What the task requires: For each line of the data below that contains "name", return that line.

Stored data section start

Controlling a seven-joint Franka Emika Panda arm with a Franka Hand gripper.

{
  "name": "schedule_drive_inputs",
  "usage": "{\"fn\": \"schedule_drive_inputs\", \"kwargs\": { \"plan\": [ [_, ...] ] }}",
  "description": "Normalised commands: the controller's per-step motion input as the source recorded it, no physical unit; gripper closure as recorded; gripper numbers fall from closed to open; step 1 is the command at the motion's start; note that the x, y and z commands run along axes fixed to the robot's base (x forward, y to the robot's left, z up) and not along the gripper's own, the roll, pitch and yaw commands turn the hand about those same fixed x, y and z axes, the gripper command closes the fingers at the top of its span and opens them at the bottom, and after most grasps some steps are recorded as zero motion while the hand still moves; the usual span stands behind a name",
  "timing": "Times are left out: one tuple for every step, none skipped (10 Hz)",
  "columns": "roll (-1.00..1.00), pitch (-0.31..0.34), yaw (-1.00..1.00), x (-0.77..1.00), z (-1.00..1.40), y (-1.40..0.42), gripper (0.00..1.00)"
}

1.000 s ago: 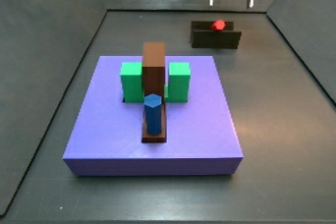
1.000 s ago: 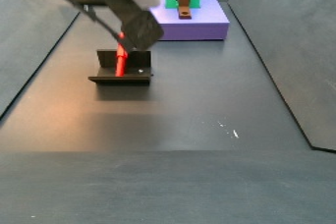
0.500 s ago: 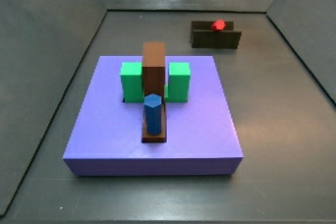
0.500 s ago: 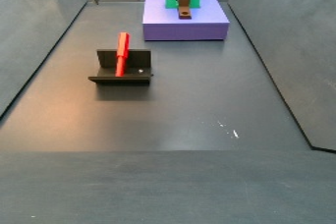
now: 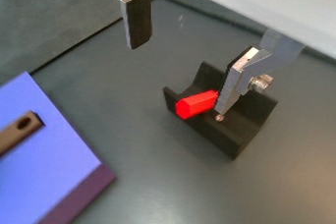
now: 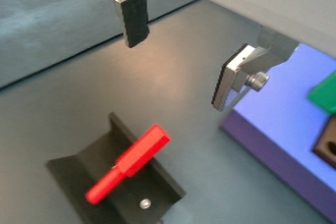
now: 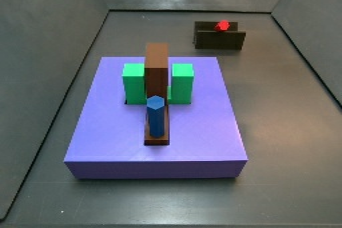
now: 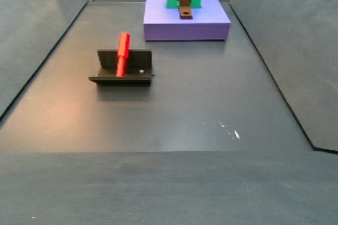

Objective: Pick up the red object. Move up. Place the red object on the fixture. Regrasp the red object. Move to above the board. Insert the red object.
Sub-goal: Regrasp the red object.

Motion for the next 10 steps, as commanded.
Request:
{"fn": "schedule_drive_inputs", "kwargs": {
  "plan": [
    [1.0,-0.017,0.2,0.12,0.0,-0.21,0.0],
    [1.0,0.0,0.13,0.21,0.0,-0.11,0.0],
    [1.0,0.054,0.06,0.21,0.0,-0.09,0.0],
    [1.0,0.074,0.03,0.22,0.0,-0.1,0.0],
    [1.0,0.109,0.03,0.19,0.0,-0.15,0.0],
    [1.0,0.249,0.01,0.05,0.0,-0.19,0.0],
    [1.0,0.289,0.0,0.03,0.0,-0.19,0.0],
    [1.0,0.234,0.0,0.1,0.0,-0.23,0.0],
    [1.0,0.183,0.01,0.15,0.0,-0.23,0.0],
    [1.0,0.137,0.02,0.19,-0.03,-0.19,0.0]
  ]
}}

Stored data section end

Answer to this problem:
  "name": "schedule_drive_inputs",
  "description": "Normalised commands: the controller's per-step motion input as the source recorded it, no physical unit; gripper closure as recorded; gripper numbers fall from closed to open; step 1 is the command at the motion's start; note that the x, y and z commands run along axes fixed to the robot's base (x forward, y to the robot's left, z up) and not along the gripper's own, the roll, pitch and yaw commands turn the hand about those same fixed x, y and z axes, the gripper command closes the fingers at the top of its span and opens them at the bottom, and after most grasps some steps are recorded as zero motion while the hand still moves; the usual span stands behind a name",

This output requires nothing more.